Stocker des produits inflammables sous paillasse dans un meuble en bois est interdit. La norme EN 14470-1 impose des armoires résistantes au feu (ex: Type 90 minutes) avec ventilation mécanique asservie et bac de rétention. C'est un point de contrôle systématique des assureurs.

Étape 6 : Effectuer la mise en service et qualification du laboratoire

La mise en service consiste en une série de tests réalisés pour s'assurer que l'installation fonctionne conformément aux plans définis. C'est une étape clé pour valider que chaque composant du laboratoire, qu'il s'agisse des équipements ou des installations techniques, est opérationnel et prêt à être utilisé.

En parallèle, la qualification vise à confirmer que l'ensemble de l'installation répond aux exigences des utilisateurs et respecte les critères de qualité définis dès le départ. Cela implique de vérifier que l'installation est non seulement techniquement conforme, mais aussi qu'elle est adaptée à l'usage prévu. Les étapes de qualification suivent un processus en plusieurs phases :

  • DQ (Design Qualification) : Vérification que la conception initiale respecte bien les spécifications et les besoins des utilisateurs avant même le début de la construction.
  • IQ (Installation Qualification) : Confirmation que l’installation a bien été réalisée selon les plans et spécifications, et que les matériaux et équipements sont conformes.
  • OQ (Operational Qualification) : Tests fonctionnels qui simulent les conditions réelles de fonctionnement pour vérifier que l'installation atteint ses performances limites (par exemple, test des équipements en situation de coupure de courant ou de variations de température).
  • PQ (Performance Qualification) : Cette dernière phase consiste à garantir que l’installation reste stable dans le temps et performe correctement, souvent en simulant des activités réelles ou en évaluant les résultats dans des conditions normales d’utilisation.
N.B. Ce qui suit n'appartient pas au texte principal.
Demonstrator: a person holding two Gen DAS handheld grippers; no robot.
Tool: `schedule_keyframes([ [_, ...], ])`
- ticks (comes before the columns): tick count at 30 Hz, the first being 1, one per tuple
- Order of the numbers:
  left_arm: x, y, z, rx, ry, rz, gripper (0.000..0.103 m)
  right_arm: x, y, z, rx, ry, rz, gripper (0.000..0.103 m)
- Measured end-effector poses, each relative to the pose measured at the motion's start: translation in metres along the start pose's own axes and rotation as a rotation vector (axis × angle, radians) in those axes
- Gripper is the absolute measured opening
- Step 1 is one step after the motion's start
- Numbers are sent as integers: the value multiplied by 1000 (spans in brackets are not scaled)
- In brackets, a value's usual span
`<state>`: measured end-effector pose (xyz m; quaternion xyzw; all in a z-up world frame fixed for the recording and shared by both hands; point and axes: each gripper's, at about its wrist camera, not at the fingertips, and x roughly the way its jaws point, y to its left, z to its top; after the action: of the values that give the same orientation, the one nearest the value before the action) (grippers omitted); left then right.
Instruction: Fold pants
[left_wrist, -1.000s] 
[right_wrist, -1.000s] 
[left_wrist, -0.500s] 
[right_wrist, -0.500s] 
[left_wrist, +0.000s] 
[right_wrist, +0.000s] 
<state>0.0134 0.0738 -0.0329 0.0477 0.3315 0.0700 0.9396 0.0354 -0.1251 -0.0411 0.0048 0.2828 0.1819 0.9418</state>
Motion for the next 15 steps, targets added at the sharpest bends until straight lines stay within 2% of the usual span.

Ces étapes sont essentielles pour s'assurer qu'un laboratoire, dans des environnements réglementés tels que les industries pharmaceutiques ou les dispositifs médicaux, soit conforme et prêt pour des audits externes. Elles permettent de réduire les risques de dysfonctionnement, de garantir la sécurité et d'assurer une traçabilité rigoureuse pour répondre aux exigences des normes en vigueur.

FAQ

Quelle est la différence entre une salle blanche et un laboratoire confiné ?
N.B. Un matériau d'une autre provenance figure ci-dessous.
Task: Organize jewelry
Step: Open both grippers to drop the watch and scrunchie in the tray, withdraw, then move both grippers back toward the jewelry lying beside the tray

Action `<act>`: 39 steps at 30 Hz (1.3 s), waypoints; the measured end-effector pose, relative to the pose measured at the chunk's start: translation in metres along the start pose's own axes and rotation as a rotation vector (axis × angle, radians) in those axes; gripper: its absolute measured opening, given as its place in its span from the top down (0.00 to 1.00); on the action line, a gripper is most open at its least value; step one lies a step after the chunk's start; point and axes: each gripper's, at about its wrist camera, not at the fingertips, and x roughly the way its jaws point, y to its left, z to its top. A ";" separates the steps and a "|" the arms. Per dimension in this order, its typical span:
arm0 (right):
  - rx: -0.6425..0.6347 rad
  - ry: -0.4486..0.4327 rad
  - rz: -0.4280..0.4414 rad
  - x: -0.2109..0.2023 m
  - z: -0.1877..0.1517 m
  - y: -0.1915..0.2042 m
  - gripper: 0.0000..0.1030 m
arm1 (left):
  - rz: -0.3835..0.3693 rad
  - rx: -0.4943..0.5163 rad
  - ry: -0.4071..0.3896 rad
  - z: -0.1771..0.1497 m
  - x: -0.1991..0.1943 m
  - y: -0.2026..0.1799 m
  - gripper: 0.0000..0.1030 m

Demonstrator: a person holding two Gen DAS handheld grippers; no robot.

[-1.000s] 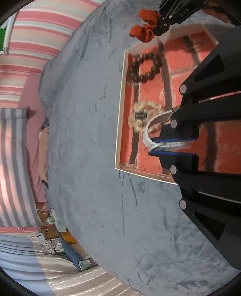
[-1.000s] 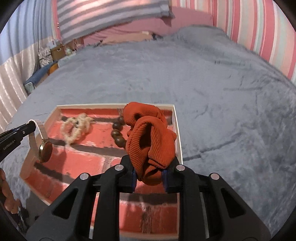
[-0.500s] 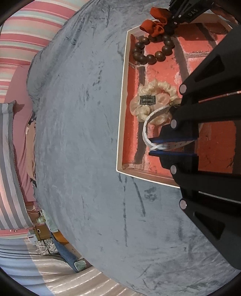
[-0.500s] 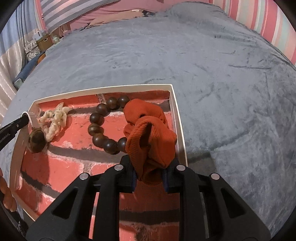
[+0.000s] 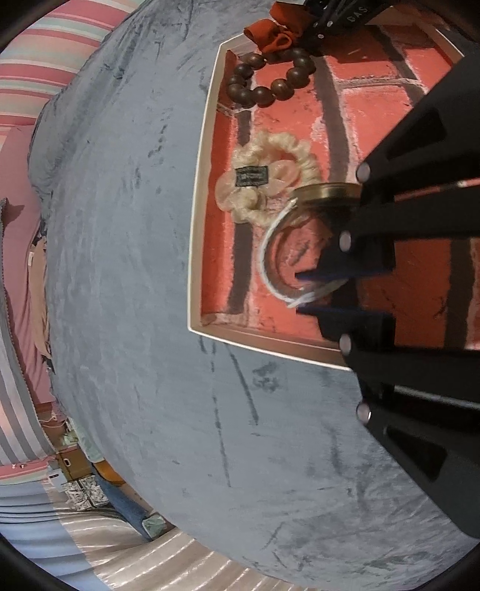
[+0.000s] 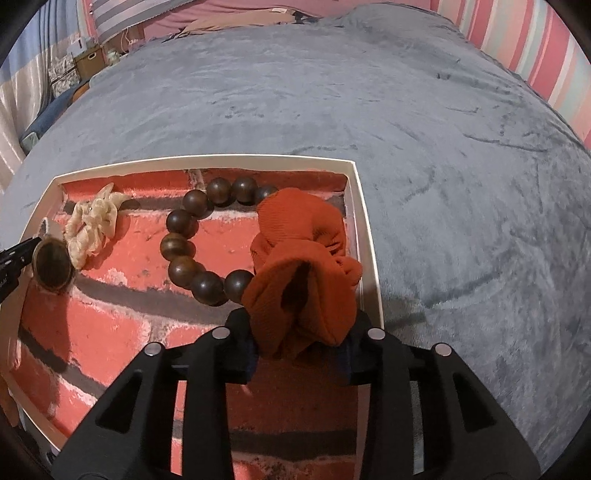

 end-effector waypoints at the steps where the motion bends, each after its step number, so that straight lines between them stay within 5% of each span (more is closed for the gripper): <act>1: -0.007 0.002 0.000 0.000 0.000 0.001 0.62 | 0.004 0.002 -0.003 -0.001 -0.002 0.000 0.53; 4: -0.048 0.007 0.024 -0.005 -0.003 0.005 0.47 | 0.009 0.020 -0.024 -0.006 -0.012 -0.003 0.48; 6: -0.062 -0.008 0.022 -0.012 -0.006 0.006 0.46 | -0.001 0.016 -0.022 -0.008 -0.018 -0.002 0.48; 8: -0.058 -0.032 0.051 -0.026 -0.008 0.004 0.30 | -0.011 0.010 -0.029 -0.010 -0.028 0.000 0.45; 11: -0.054 -0.087 0.059 -0.047 -0.010 0.001 0.11 | -0.014 -0.001 -0.077 -0.016 -0.052 0.006 0.30; 14: -0.031 -0.137 0.079 -0.072 -0.017 -0.009 0.04 | -0.028 -0.004 -0.127 -0.026 -0.082 0.015 0.17; 27: 0.026 -0.317 0.023 -0.170 -0.100 -0.052 0.04 | -0.050 -0.020 -0.325 -0.106 -0.208 0.060 0.11; 39: -0.020 -0.396 -0.004 -0.219 -0.157 -0.042 0.04 | 0.041 -0.020 -0.423 -0.175 -0.263 0.078 0.07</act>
La salle blanche (ISO) protège le produit contre la contamination extérieure (surpression). Le laboratoire confiné (BSL/P3) protège l'environnement et l'opérateur contre le produit dangereux (dépression).

Quand la norme ISO 14644 est-elle obligatoire ?

Dès que le procédé exige une maîtrise de la concentration particulaire (Pharma stérile, Microélectronique, Optique, Spatial).

Peut-on démarrer l'activité avant la fin de la qualification PQ ?

En environnement réglementé (GMP), c'est généralement interdit. Il est possible de faire des essais de mise au point, mais aucune production commerciale ou analyse libératoire.

Quelle est la durée de vie d'un laboratoire avant rénovation ?

Techniquement 15-20 ans, mais l'évolution des normes et des technologies impose souvent des modernisations tous les 8-10 ans.